足軽兵達の甲冑とは違い、精巧な作りになっています。伊達正宗の雪の下胴や最上義光の最上胴など大名たちによってその種類は様々あり、あくまで目安で一概にこの価格とは言えませんが、買取相場はおおむね100万円前後にはなるようです。

桶側胴・仏胴など作りの種類によっても相場は変わります。数千万円にもなる一点しかないようなプレミアな甲冑も存在しているようです。

甲冑を高く売るには?

兜

甲冑は、芸術的な価値・工芸品としての価値・歴史的な価値があり、作家は誰か、時代はいつ頃で作りはどうかなどが査定ポイントです。

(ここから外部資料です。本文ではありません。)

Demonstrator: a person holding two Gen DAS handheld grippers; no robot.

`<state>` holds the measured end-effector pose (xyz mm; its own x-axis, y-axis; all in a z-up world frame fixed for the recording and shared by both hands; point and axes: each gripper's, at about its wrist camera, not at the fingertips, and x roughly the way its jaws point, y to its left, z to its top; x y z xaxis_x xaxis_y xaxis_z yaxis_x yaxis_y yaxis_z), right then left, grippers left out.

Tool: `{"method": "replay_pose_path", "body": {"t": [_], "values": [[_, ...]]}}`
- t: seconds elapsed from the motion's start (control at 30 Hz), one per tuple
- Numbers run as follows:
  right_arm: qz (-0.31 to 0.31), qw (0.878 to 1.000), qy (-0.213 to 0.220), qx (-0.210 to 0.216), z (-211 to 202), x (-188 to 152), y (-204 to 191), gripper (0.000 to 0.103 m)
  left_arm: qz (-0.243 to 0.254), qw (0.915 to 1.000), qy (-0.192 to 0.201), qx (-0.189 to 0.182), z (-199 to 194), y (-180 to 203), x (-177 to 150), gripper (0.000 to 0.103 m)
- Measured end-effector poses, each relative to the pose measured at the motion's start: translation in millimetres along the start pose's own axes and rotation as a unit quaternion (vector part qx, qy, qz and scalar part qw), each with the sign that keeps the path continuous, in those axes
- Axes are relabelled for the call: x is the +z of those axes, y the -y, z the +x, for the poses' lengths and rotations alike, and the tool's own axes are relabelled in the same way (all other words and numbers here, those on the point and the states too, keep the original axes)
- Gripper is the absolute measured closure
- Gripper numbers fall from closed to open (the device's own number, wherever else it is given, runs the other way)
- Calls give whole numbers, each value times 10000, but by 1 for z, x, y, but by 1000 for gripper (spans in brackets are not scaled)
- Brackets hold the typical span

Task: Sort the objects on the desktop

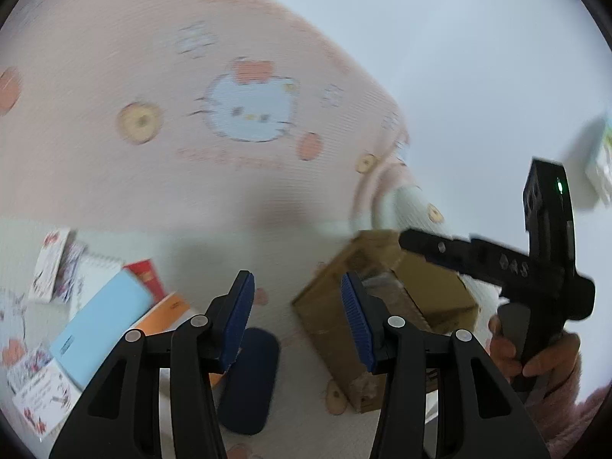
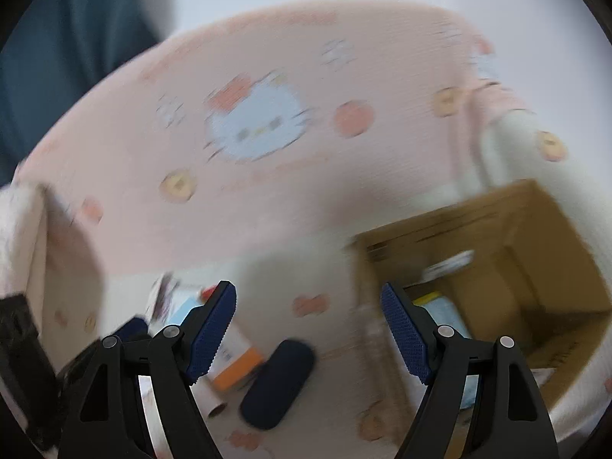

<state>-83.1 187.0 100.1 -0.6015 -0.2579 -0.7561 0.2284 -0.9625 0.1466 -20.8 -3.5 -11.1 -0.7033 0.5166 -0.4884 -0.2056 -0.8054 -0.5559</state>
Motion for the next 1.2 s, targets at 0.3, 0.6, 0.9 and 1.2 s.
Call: {"method": "replay_pose_path", "body": {"t": [0.3, 0.6, 0.9, 1.2], "values": [[-345, 9955, -740, 483, 50, -27, -46, 26, -753, 9930, 86, 902, -26, -80, -11, 51], [-71, 9853, -1438, 924, 109, -56, -49, 26, -1525, 9796, -251, 1282, -24, -132, -35, 51], [0, 9785, -1637, 1257, 144, -64, -55, 30, -1649, 9758, -763, 1220, 14, -135, -43, 51], [-78, 9746, -1518, 1643, 170, -68, -59, 30, -1911, 9697, -1176, 964, 53, -138, -50, 51]]}}
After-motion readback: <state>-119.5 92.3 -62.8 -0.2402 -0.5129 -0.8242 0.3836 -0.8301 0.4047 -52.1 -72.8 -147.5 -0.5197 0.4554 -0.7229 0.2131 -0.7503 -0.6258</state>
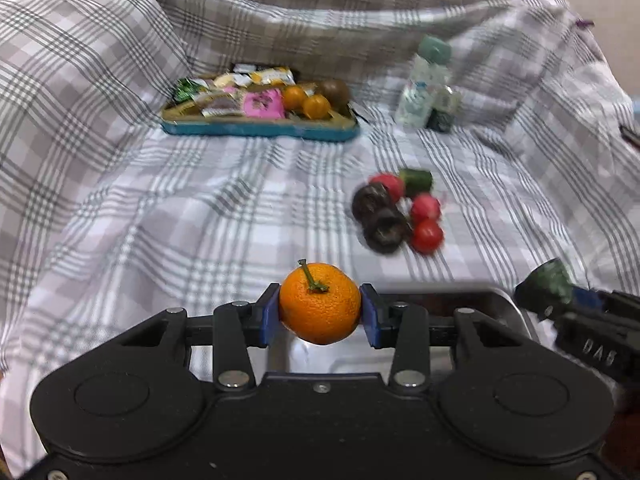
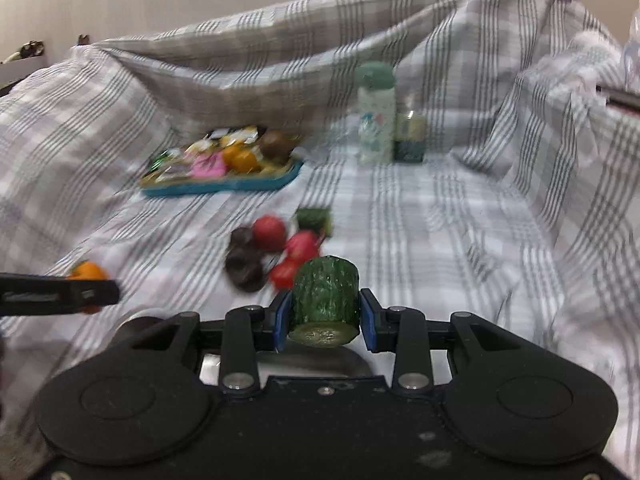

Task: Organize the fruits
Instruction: 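Carry the orange and cucumber over the steel tray and release both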

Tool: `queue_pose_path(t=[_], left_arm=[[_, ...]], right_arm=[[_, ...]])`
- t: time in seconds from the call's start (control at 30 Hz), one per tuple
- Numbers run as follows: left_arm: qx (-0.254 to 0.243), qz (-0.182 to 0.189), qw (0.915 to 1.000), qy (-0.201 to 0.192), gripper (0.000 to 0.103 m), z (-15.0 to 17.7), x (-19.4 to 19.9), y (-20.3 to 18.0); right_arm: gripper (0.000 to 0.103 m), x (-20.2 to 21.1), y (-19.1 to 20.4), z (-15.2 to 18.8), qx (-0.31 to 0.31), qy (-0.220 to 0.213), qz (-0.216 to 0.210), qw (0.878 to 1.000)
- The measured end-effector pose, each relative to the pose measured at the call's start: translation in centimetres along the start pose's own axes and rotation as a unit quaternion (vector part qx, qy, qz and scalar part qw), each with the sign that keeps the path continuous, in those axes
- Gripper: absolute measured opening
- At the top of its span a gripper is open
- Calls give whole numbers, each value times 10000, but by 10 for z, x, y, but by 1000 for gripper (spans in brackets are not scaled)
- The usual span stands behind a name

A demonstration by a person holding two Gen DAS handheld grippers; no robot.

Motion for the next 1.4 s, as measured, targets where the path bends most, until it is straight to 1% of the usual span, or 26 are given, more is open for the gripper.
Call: queue_pose_path(t=[0.1,0.23,0.3,0.43,0.53,0.87,0.93,1.4], left_arm=[[-153,-12,9998,125,49,11,0,-13],[-238,36,9993,296,49,21,-4,-23],[-258,27,9989,390,49,24,-10,-24],[-228,8,9987,463,49,26,-17,-22],[-203,36,9987,456,50,25,-19,-20],[-250,59,9991,329,49,21,-15,-22],[-277,13,9991,315,49,21,-14,-22],[-213,-66,9996,174,49,15,-8,-17]], right_arm=[[36,9,5,22,-69,320,-29,9995],[36,15,8,44,10,543,55,9985],[36,12,8,52,-39,683,25,9977],[36,4,7,61,-66,843,95,9964],[36,-2,5,60,-85,881,105,9960],[39,-3,7,53,-134,806,-14,9967],[39,-3,8,53,-117,794,-12,9968],[38,6,0,39,-222,432,55,9988]])
Point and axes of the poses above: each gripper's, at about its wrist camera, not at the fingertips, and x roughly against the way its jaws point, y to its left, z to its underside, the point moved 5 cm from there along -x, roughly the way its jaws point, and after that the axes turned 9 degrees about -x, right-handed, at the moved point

当然ながら有名な甲冑師などであれば高額査定が期待できます。時代はその当時の材質や作りなどを見て判断します。

特に鉄の打ち方などは時代の古いものほど丹念に打っている為、頑丈で錆なども出にくく、むしろ新しい生半可な打ち方をしているものほど錆が出やすいです。

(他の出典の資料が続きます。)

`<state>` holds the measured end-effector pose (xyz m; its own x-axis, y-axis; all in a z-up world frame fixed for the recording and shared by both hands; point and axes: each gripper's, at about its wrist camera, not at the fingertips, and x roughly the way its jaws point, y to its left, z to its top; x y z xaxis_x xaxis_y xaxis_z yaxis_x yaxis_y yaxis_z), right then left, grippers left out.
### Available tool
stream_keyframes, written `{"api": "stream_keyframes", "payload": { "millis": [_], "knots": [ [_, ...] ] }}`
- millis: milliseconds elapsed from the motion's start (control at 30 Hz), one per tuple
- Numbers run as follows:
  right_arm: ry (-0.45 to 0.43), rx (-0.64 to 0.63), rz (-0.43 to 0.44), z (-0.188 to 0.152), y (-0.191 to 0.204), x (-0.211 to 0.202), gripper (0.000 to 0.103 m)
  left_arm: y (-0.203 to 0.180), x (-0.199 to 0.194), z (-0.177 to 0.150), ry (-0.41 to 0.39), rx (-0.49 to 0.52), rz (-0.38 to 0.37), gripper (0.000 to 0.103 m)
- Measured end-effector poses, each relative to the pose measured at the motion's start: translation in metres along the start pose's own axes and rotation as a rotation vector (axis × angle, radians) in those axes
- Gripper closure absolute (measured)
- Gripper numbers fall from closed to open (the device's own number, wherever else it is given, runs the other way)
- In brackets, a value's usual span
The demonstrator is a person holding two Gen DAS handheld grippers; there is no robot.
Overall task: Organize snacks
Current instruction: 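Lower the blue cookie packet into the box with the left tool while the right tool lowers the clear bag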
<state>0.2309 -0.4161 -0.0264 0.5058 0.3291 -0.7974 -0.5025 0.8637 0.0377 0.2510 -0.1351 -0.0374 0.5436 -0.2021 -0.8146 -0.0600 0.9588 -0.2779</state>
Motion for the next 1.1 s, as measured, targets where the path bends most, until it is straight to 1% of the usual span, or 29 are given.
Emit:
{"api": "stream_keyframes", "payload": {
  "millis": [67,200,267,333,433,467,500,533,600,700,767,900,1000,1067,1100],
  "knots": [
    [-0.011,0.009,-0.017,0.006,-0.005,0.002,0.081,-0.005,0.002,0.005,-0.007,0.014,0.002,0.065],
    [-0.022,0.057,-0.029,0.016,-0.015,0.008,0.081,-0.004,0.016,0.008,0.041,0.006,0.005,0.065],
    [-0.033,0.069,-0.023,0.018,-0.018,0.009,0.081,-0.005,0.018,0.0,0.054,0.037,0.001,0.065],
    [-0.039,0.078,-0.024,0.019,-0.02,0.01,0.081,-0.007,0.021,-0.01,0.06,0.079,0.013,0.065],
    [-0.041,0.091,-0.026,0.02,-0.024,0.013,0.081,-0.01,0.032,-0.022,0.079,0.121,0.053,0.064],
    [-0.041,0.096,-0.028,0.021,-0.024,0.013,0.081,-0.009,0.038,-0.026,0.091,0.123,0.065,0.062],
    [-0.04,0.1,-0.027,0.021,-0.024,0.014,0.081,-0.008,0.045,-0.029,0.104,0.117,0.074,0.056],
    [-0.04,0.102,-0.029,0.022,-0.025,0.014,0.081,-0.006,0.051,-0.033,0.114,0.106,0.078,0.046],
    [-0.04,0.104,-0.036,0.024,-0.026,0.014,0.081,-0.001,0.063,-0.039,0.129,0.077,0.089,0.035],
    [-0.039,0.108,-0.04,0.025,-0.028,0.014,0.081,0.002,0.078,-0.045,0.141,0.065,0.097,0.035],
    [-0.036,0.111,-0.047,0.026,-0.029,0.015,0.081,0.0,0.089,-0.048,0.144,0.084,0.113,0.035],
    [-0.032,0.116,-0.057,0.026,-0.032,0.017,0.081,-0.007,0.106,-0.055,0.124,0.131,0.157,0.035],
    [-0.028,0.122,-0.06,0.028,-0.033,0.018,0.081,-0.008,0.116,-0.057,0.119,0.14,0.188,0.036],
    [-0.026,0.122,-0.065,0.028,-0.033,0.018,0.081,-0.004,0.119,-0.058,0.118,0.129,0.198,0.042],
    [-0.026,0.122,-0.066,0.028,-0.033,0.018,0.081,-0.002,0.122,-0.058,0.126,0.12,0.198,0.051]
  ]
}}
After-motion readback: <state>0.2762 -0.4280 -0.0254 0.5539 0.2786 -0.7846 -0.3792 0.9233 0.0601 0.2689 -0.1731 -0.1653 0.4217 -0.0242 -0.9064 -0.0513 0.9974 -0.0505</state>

作りは全体を見て判断され、身分の低い人が使っていたものと身分の高かった人が使っていたものでは全然作りが違うので査定金額は変わってきます。

甲冑の状態

汚れやシミにホコリ、さらに欠けや割れなどがある甲冑は減額の対象になります。甲冑のような美術品・骨董品の「状態」の善し悪しは重要なポイントになります。

付属品

甲冑は、箱、書物などが付属品となります。付属品を揃えると買取査定でプラス評価となり、買取金額も上がることが多いです。

甲冑の売り先

ネットオークションや骨董品店、専門買取業者などいくつかあります。ネットオークションは自身の希望に沿った金額で売ることができるとは限りませんし、手間や時間などの労力がかかります。

一方、甲冑に精通したプロの査定師が在籍している専門買取業者であれば、実際の価値に根差した適性の査定価格を出してくれます。

複数の買取業者

甲冑を出来るだけ高く売りたいと考えるのであれば、複数の買取ショップや専門買取業者へ依頼をし、買取金額を比較する方法がベストです。最近は自宅にいながら査定してもらえる出張買取に対応している業者も増えてきていますので非常に便利です。

納得できる業者に甲冑を売却する

騎馬戦

甲冑の歴史的背景や様々な種類が存在すること、芸術的な工芸品としての価値、さらにその状態も踏まえての査定価格などをいくつか例を挙げて述べてみました。

実際に甲冑を売却する際にはこれらを参考にして重要なポイントをおさえた上で、納得のいく査定金額で買い取ってもらいましょう。